All warranty claims shall be statute-barred within 24 months after delivery. The warranty period shall be 2 years for refrigerating sets with commercial usage. If said machines are installed outside of closed spaces, the warranty period for refrigerating sets shall be 6 months. We shall not assume a guarantee for the wear parts defined in our guarantee provisions either towards the orderers, or their customers (final customers) beyond our purchase contract warranty in the framework of these General Terms and Conditions of Sales and Delivery.

We shall pay all material costs necessary for the purpose of correction, however not the transportation paths or costs of work excluding Section 476 a of Bürgerliches Gesetzbuch (Civil Code).

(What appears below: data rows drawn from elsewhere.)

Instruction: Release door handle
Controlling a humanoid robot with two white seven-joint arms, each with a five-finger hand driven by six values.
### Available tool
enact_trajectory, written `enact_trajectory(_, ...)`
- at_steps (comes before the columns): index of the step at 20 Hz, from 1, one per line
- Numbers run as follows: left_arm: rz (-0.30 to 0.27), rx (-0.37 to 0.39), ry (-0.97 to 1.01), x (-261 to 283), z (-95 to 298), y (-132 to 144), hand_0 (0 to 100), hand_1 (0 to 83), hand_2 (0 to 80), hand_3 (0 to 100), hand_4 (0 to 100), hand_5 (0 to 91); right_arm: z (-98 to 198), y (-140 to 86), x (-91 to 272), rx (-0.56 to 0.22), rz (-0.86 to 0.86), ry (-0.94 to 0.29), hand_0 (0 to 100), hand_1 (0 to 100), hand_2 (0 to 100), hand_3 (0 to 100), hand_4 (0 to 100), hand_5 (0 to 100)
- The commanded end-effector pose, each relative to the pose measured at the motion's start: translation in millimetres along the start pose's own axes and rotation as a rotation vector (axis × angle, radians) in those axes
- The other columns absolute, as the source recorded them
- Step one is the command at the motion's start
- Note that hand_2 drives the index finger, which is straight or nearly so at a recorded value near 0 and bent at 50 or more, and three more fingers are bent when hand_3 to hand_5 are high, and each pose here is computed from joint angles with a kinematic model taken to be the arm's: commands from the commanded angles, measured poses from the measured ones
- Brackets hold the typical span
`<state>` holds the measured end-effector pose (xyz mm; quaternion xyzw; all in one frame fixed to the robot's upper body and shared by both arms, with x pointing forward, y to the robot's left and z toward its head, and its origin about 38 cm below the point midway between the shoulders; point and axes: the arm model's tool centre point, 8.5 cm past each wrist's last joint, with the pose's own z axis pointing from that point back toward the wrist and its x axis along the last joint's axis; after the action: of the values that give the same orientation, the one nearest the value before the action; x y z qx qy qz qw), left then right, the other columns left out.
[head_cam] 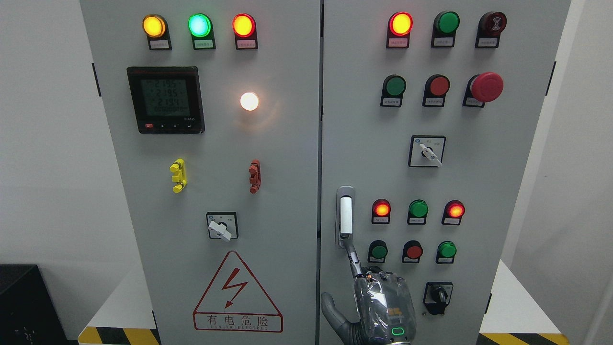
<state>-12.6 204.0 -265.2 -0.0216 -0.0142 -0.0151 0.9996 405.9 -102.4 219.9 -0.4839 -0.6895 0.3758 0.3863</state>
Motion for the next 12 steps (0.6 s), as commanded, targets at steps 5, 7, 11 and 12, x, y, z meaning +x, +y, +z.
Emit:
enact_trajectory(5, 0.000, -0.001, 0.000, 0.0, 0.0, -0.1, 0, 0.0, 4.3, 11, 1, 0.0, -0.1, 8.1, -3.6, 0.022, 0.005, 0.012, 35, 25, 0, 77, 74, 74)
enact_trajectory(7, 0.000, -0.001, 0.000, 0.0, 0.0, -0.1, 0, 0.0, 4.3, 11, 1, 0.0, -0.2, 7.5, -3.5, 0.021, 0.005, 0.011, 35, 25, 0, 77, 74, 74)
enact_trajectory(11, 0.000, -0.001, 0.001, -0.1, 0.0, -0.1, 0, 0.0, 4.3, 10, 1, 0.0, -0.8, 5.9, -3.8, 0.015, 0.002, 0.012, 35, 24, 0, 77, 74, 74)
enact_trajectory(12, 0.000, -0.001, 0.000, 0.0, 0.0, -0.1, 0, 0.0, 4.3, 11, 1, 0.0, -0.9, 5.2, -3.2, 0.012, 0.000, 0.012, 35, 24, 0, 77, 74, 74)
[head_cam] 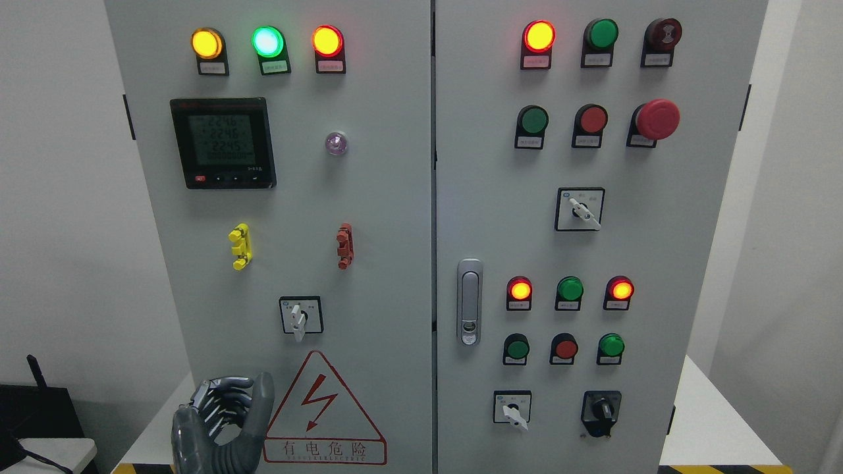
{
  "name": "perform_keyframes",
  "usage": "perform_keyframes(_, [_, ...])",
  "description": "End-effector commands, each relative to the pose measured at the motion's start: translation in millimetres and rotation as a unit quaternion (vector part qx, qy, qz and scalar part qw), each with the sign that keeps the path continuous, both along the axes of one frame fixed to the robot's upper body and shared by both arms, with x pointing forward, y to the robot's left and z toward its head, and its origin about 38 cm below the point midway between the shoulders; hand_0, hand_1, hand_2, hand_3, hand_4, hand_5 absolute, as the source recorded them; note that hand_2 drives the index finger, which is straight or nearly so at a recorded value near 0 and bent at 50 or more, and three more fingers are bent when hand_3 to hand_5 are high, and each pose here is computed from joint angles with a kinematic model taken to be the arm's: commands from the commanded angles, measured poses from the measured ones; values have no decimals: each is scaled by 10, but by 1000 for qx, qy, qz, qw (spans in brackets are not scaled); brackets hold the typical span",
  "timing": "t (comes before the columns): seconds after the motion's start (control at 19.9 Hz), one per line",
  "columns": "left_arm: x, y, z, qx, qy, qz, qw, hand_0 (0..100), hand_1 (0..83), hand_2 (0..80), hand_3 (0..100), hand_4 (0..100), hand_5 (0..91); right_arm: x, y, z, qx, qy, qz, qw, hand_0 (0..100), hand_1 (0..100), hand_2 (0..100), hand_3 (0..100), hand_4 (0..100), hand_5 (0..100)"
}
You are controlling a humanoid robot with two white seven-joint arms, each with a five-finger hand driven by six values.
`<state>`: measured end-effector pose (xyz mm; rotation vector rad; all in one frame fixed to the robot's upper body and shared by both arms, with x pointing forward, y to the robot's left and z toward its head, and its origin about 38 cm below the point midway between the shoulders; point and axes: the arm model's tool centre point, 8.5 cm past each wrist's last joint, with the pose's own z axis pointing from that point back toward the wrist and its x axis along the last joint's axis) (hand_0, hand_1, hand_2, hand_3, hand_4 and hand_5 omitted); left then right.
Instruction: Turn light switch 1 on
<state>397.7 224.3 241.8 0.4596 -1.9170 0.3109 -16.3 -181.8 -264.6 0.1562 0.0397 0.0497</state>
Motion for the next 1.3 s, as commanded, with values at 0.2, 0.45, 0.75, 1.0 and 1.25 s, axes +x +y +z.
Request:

The business partner can only assert the right of repudiation of contract (cancelling the purchase) or diminution (diminishing the purchase price) if the correction or substitute delivery is unsuccessful or if the defects complained about were not rectified by the correction – the business partner shall bear the burden of proof – or if we do not correct it in spite of being warned and being given an appropriate extension. Further claims, particularly claims to compensation for damage due to non-compliance and reimbursing indirect damage, shall be ruled out. Defects incurred by natural wear or improper treatment shall be excluded from the warranty.

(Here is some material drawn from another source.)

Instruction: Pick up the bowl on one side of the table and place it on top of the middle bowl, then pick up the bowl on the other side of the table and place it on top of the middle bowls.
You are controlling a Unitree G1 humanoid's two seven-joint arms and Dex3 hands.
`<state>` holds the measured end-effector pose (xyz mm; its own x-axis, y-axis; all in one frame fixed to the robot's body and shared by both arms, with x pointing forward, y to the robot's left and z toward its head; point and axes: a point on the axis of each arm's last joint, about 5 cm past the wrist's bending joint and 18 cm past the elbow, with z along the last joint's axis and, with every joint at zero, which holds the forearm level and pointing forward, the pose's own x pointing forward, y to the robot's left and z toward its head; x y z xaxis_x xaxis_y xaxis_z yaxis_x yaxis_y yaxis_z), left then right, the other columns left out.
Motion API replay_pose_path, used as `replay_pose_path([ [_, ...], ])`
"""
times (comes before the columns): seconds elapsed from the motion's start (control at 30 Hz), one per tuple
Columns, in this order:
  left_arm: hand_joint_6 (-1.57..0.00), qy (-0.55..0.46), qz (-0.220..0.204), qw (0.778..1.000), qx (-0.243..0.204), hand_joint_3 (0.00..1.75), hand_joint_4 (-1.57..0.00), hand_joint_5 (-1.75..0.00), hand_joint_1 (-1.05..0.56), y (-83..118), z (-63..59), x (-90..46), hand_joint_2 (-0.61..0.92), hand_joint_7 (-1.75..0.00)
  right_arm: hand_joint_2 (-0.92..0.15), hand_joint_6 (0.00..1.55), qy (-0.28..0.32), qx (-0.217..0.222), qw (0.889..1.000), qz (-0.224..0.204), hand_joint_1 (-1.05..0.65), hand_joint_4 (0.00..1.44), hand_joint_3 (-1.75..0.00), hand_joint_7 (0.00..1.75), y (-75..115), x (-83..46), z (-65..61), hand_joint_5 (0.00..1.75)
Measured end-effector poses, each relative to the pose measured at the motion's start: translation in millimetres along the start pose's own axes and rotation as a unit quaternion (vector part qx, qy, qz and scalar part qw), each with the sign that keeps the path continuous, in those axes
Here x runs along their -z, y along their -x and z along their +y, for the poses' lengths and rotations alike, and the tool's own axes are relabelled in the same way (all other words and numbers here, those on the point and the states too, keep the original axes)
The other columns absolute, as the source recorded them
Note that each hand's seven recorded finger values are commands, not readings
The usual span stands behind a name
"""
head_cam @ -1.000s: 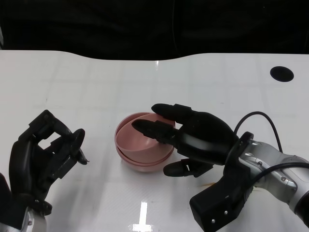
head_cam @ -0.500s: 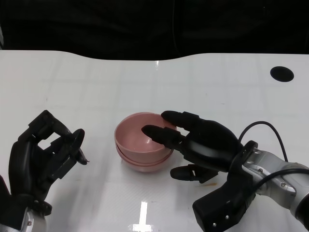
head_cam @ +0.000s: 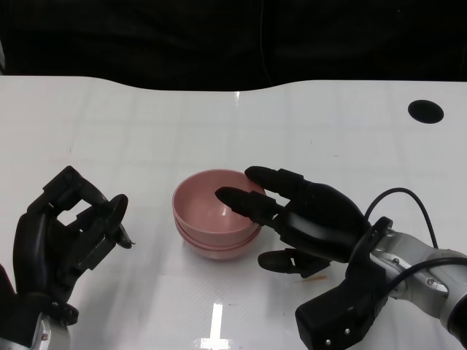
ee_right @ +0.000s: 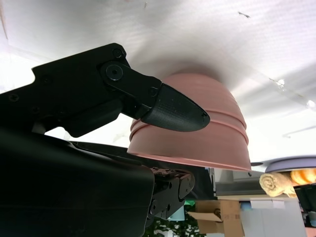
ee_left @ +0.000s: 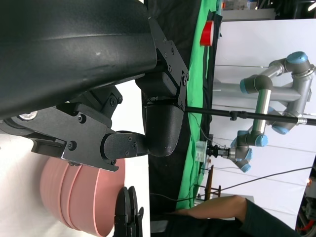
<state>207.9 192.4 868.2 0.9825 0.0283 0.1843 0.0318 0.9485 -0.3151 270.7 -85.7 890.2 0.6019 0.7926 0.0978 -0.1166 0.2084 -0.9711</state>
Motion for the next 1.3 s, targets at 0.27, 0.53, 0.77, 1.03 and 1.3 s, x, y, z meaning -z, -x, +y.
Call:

Provided that we install coin-acceptor units, magnetic cards, chip cards, electronic keys, bar codes and like systems into the machines at the request of our customers that the customers purchased from third parties on their account and made available to us for installation, we shall only check the functionality and suitability of said security systems for the machines ordered or whether they are free of defects if we receive a written purchase order for this from our customers.

Other claims, regardless of the type, that are in connection with the use of coin-acceptor units, magnetic cards, chip cards, electronic keys, bar codes and like systems cannot be asserted, nor unjustified removal of goods and/or money by tricks, manipulation, counterfeit money or different types of currency and other quantities of money than stated on the price tag. Even if complaints are justified, we always rule out assuming subordinate costs.

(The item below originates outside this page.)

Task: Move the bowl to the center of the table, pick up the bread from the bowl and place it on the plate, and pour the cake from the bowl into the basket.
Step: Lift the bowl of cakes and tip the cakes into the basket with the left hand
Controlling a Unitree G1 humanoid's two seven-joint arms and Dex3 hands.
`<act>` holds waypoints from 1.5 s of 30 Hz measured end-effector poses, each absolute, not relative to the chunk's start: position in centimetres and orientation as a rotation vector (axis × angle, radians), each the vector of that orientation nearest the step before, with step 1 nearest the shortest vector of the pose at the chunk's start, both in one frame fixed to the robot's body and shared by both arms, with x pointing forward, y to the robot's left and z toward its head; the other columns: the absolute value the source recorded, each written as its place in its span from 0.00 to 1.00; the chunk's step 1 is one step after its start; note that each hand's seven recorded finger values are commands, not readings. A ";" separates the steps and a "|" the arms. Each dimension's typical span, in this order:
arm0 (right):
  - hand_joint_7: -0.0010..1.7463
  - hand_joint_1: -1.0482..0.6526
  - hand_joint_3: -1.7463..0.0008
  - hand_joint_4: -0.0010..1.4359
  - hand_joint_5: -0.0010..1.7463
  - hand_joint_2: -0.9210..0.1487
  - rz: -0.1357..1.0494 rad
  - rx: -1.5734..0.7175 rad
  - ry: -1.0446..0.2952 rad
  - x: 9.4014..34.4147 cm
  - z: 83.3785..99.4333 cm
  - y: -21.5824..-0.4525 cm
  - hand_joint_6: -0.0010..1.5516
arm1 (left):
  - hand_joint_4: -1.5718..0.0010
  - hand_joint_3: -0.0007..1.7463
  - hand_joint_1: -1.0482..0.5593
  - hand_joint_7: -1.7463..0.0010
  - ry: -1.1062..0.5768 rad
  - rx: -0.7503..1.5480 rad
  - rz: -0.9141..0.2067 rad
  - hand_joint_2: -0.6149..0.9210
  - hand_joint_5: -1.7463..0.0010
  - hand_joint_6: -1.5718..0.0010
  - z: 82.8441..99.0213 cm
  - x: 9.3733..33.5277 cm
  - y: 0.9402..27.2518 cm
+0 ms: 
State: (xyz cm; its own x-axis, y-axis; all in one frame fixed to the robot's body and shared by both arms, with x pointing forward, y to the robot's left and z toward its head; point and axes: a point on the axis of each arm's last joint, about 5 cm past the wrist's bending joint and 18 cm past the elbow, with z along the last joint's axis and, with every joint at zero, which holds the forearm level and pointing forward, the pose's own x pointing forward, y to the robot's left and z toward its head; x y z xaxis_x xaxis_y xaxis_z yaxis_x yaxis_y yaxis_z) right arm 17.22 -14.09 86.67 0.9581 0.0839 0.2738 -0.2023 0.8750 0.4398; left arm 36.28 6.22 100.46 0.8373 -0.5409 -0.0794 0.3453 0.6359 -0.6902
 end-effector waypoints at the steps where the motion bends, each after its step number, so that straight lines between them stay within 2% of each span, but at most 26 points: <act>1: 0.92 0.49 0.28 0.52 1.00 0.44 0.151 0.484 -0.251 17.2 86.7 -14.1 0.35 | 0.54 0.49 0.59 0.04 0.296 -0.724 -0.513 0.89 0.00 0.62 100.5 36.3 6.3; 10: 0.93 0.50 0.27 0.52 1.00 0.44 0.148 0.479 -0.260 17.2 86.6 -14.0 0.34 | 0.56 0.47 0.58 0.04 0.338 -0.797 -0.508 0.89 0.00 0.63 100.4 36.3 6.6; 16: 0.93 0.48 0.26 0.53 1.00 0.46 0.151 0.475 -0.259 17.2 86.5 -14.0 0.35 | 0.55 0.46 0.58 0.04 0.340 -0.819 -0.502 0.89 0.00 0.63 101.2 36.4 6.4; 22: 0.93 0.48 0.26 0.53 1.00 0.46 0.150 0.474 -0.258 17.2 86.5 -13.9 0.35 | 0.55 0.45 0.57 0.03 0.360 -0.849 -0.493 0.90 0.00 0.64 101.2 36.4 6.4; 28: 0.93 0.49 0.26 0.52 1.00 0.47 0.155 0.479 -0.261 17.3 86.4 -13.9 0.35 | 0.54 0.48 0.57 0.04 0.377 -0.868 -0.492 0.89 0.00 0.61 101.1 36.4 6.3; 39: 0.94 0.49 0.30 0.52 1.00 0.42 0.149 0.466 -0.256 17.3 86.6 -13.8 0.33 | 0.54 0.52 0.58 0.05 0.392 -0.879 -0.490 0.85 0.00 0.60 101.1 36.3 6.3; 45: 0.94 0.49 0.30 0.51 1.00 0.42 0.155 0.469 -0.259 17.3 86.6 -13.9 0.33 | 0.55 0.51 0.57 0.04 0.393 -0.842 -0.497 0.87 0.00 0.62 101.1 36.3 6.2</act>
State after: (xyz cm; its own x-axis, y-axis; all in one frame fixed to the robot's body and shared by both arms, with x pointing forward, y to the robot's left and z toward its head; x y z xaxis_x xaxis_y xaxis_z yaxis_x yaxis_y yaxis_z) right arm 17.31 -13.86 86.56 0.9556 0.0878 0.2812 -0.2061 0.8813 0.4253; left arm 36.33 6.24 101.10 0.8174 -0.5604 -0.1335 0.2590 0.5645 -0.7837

We can only comply with colorations desired by the contractual party to an approximate degree for production engineering reasons. Return or exchange shall be ruled out with special lacquers or silk screen printing, etc.   The sales person shall not assume any liability for damage arising from the purchaser or third parties improperly using the machines delivered.

11.) Blanket Orders
In the absence of other agreements, all orders on call-off shall be purchased no later than within 3 months after expiration of the time provided for in the contract without requiring a purchase request. When said period has expired, we shall be entitled at any time to invoice the goods and simultaneously ship them.

12.) Sample Delivery
If the business partner keeps the machine beyond the agreed to trial period with a purchase on trial, the purchase shall be concluded and the full purchase price shall be charged.

13.) Plant Interruption
All kinds of shutdown, events of force majeure or strikes, etc. on our premises or the facilities that supply us with raw materials or component parts, etc. shall exempt us from complying with delivery obligations we have entered into during their entire period and also with reference to the consequential manifestations without the orderer being entitled to withdraw from the contract or assert claims to compensation unless it is unreasonable for it to adhere to the contract.

14.) Place of Performance and Venue
The place of performance for deliveries or payment shall be Dreieich, Germany. The venue shall also be Dreieich, Germany. German law shall decide on the contractual relationship.